EXERCISE: Exactly the lines from the start of the data below through the line containing "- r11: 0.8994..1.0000" must be returned, and no others.

RECORD SET:
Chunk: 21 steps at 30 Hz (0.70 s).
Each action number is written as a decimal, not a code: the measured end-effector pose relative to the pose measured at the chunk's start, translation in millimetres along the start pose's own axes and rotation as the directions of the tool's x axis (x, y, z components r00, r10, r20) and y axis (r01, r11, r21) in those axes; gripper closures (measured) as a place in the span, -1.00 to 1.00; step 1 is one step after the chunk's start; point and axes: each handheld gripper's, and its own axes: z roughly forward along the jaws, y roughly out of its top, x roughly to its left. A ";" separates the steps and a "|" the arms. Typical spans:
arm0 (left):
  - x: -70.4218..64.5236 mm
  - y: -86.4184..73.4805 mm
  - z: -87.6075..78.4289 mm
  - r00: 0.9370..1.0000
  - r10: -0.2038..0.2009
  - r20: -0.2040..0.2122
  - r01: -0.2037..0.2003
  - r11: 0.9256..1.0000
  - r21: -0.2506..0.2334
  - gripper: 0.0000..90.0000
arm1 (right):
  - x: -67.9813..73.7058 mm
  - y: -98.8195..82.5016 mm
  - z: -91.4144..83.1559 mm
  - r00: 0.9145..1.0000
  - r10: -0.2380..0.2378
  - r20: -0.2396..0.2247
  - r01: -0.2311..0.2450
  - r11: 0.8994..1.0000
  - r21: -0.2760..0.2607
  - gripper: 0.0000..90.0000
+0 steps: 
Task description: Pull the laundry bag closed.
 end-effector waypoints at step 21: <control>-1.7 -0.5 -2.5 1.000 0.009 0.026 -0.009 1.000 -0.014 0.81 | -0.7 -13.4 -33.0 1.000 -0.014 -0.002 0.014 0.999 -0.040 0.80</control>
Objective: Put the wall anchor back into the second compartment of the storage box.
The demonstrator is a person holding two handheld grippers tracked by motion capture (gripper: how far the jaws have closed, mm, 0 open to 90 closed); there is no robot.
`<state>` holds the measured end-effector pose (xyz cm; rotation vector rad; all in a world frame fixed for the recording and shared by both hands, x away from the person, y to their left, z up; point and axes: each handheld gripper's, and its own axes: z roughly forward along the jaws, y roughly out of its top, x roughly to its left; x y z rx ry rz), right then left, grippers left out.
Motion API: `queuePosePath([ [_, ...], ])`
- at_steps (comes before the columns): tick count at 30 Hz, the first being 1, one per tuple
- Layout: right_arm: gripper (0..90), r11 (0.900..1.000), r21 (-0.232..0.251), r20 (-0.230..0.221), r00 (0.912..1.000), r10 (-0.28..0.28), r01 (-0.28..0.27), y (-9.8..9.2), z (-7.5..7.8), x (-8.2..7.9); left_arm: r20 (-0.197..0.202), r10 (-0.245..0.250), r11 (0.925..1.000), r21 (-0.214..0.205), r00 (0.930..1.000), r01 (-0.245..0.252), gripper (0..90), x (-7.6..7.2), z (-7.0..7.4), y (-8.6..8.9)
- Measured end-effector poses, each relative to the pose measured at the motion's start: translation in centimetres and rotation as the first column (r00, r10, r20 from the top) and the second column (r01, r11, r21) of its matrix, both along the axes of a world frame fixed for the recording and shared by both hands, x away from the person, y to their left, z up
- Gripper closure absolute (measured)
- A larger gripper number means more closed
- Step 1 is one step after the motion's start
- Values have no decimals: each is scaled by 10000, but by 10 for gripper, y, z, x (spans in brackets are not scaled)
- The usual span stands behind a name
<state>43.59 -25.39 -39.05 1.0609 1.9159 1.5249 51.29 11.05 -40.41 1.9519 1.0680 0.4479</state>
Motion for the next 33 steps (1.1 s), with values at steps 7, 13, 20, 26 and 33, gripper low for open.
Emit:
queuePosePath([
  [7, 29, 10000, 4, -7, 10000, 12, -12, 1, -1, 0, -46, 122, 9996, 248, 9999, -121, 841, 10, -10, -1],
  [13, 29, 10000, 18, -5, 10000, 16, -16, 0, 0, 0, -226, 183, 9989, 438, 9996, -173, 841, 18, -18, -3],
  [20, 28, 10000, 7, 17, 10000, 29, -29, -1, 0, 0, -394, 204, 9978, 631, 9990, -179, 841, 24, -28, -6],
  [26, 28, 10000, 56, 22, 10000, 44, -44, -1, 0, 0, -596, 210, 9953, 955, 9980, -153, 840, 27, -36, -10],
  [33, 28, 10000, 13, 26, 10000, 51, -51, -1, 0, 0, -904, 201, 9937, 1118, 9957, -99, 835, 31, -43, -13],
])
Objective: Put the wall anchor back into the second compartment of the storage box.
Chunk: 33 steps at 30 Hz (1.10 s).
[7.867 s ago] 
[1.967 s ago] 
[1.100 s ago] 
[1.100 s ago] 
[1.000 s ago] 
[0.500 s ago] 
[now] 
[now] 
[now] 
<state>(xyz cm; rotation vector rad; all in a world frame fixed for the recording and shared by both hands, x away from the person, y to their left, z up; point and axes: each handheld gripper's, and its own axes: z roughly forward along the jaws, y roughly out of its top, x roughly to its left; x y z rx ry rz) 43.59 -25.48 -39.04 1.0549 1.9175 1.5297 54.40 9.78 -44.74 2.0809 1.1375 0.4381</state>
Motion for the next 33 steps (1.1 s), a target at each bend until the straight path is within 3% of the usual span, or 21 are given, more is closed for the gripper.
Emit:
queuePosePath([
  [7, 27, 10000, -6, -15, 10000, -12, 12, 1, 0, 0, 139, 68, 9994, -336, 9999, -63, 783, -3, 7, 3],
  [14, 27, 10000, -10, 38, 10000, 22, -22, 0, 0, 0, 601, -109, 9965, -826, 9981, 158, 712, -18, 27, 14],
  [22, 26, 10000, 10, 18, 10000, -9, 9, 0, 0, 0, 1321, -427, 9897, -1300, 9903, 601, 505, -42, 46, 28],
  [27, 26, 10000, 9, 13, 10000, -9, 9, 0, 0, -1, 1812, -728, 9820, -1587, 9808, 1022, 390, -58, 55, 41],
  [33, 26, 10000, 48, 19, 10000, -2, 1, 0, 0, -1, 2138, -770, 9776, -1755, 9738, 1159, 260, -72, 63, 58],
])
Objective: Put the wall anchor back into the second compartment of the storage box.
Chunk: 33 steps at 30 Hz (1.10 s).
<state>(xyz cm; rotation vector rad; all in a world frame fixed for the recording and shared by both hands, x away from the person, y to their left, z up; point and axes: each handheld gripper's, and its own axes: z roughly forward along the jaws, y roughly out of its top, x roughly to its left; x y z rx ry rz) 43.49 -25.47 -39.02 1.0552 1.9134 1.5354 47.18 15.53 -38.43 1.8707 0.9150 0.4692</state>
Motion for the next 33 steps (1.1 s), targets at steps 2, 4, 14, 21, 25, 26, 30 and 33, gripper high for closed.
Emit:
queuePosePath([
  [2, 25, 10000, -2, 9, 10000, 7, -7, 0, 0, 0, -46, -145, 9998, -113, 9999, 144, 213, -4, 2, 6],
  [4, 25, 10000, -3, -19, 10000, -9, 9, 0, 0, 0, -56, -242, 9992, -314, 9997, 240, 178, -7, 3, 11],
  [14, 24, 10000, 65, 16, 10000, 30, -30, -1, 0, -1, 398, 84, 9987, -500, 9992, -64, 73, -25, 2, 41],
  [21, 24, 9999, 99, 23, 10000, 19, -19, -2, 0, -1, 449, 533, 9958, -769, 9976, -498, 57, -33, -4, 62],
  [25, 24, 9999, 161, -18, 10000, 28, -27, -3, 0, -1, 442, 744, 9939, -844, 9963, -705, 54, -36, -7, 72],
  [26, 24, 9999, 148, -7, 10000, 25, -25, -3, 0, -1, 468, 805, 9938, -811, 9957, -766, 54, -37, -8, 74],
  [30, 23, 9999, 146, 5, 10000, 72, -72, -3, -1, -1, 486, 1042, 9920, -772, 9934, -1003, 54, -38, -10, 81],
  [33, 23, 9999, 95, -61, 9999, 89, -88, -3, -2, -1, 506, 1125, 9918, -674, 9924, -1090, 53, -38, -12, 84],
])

EXERCISE RESPONSE:
Chunk: 21 steps at 30 Hz (0.70 s).
Each action number is written as a decimal, not a code: the measured end-effector pose relative to the pose measured at the chunk's start, translation in millimetres along the start pose's own axes and rotation as the directions of the tool's x axis (x, y, z components r00, r10, r20) and y axis (r01, r11, r21) in those axes; gripper closures (measured) as a place in the span, -1.00 to 1.00; step 1 is one step after the chunk's start; point and axes: each handheld gripper's, and its own axes: z roughly forward along the jaws, y roughly out of its top, x roughly to its left. A ";" separates the steps and a "|" the arms. Typical spans:
arm0 (left):
  - x: -70.4218..64.5236 mm
  - y: -86.4184..73.4805 mm
  - z: -87.6075..78.4289 mm
  - r00: 0.9370..1.0000
  - r10: -0.2038..0.2009
  - r20: -0.2040..0.2122
  - r01: -0.2037..0.2003
  - r11: 0.9256..1.0000
  - r21: -0.2506..0.2334
  - gripper: 0.0000..90.0000
arm1 (right):
  - x: -67.9813..73.7058 mm
  - y: -98.8195..82.5016 mm
  - z: -91.4144..83.1559 mm
  - r00: 0.9145..1.0000
  - r10: -0.2380..0.2378
  - r20: -0.2396..0.2247
  - r01: -0.2311..0.2450
  - r11: 0.8994..1.0000

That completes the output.